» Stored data
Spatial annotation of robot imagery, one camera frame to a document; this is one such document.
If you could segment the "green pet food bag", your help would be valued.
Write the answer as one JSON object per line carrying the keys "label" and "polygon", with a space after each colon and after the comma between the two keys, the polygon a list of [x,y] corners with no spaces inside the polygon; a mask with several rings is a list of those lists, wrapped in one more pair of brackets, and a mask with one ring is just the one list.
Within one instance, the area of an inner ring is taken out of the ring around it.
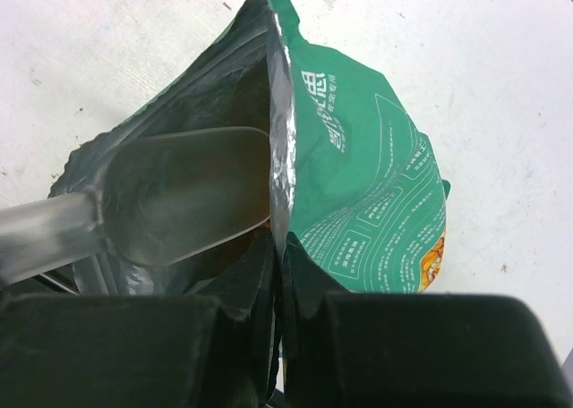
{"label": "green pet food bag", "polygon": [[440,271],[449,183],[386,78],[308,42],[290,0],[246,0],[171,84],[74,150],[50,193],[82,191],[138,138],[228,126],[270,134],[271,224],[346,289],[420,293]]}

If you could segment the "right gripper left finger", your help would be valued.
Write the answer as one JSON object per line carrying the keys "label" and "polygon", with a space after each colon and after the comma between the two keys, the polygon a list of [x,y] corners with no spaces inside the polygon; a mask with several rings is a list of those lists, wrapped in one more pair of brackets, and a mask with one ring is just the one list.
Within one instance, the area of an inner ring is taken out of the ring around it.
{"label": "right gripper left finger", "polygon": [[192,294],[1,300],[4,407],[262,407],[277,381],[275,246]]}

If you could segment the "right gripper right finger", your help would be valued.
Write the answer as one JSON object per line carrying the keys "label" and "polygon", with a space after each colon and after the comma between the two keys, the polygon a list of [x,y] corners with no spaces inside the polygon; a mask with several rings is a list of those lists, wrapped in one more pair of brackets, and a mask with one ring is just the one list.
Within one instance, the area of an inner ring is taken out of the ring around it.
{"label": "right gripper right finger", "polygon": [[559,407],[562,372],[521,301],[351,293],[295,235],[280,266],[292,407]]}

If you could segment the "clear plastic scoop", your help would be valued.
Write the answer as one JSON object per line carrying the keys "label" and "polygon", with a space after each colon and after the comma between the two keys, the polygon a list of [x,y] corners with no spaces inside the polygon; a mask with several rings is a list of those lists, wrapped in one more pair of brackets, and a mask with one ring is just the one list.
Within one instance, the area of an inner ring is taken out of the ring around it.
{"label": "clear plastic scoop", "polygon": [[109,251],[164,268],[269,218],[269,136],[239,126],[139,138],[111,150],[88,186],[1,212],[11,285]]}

...

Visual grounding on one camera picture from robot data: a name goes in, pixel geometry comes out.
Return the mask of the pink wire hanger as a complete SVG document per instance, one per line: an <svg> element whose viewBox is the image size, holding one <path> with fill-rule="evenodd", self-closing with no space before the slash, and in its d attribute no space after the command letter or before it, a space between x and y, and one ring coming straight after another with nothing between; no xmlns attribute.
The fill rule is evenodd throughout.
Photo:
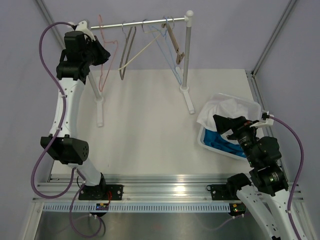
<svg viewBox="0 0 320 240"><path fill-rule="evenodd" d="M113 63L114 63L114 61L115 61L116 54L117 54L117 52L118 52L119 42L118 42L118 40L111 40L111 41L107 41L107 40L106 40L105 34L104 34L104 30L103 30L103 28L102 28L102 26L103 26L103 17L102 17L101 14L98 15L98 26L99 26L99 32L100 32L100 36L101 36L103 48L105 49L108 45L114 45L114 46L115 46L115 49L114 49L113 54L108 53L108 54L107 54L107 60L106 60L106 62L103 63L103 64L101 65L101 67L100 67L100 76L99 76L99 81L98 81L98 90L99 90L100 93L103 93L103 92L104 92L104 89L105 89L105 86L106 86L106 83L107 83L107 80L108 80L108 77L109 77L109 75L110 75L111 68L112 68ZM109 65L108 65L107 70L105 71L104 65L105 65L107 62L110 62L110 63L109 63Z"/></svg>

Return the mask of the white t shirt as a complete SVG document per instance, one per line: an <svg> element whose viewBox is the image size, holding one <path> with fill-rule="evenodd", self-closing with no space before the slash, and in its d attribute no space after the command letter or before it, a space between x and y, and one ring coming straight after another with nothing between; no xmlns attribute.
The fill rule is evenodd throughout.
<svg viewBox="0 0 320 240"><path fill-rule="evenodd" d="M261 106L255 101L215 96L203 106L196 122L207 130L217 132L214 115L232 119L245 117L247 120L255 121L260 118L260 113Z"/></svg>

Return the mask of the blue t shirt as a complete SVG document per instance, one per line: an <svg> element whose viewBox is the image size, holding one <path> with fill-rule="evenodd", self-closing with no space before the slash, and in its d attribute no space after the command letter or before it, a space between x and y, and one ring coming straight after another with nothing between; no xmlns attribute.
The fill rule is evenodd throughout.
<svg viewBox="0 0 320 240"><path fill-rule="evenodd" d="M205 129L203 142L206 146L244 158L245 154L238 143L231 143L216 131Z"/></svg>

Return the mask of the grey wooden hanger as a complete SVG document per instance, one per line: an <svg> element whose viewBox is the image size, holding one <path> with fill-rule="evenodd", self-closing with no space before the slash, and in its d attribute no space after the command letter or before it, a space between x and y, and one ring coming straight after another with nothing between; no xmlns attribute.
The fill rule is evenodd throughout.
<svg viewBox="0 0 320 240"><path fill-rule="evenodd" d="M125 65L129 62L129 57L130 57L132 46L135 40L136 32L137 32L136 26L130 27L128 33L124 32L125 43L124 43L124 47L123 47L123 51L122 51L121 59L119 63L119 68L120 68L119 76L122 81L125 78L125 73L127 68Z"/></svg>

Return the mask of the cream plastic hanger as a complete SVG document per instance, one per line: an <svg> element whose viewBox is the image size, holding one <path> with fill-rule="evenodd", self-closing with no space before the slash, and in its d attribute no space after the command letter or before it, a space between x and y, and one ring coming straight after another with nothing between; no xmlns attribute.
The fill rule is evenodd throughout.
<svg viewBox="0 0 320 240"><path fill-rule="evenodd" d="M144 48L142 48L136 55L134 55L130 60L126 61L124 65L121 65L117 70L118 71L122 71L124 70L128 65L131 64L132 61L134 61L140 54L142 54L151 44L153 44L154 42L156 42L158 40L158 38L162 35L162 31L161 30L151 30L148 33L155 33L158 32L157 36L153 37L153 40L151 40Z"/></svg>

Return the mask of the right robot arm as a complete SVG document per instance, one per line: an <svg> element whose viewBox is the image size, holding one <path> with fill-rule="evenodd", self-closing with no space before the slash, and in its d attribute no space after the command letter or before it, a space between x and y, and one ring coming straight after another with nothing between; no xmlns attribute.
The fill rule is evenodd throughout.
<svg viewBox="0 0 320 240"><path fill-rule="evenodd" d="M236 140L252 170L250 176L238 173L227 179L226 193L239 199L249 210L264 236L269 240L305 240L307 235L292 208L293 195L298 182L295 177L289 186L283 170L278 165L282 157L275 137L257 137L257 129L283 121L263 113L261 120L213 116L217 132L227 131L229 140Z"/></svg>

» YOUR OBJECTIVE
Between and including the line above that contains "Visual grounding on" and the line that contains "Return the mask of the white", restate every line word for word. Pictures stay out.

» YOUR SOLUTION
Visual grounding on one camera picture from robot data: a name goes in, pixel geometry comes out.
Return the mask of the pink wire hanger as a complete SVG document per instance, one per line: an <svg> element whose viewBox is the image size, holding one <path> with fill-rule="evenodd", self-closing with no space before the slash, and in its d attribute no space after the command letter or before it, a space between x and y, and one ring coming straight after another with nothing between; no xmlns attribute.
The fill rule is evenodd throughout.
Photo:
<svg viewBox="0 0 320 240"><path fill-rule="evenodd" d="M113 63L114 63L114 61L115 61L116 54L117 54L117 52L118 52L119 42L118 42L118 40L111 40L111 41L107 41L107 40L106 40L105 34L104 34L104 30L103 30L103 28L102 28L102 26L103 26L103 17L102 17L101 14L98 15L98 26L99 26L99 32L100 32L100 36L101 36L103 48L105 49L108 45L114 45L114 46L115 46L115 49L114 49L113 54L108 53L108 54L107 54L107 60L106 60L106 62L103 63L103 64L101 65L101 67L100 67L100 76L99 76L99 81L98 81L98 90L99 90L100 93L103 93L103 92L104 92L104 89L105 89L105 86L106 86L106 83L107 83L107 80L108 80L108 77L109 77L109 75L110 75L111 68L112 68ZM109 65L108 65L107 70L105 71L104 65L105 65L107 62L110 62L110 63L109 63Z"/></svg>

Return the mask of the white t shirt as a complete SVG document per instance, one per line: an <svg> element whose viewBox is the image size, holding one <path> with fill-rule="evenodd", self-closing with no space before the slash, and in its d attribute no space after the command letter or before it, a space between x and y, and one ring coming straight after another with nothing between; no xmlns attribute.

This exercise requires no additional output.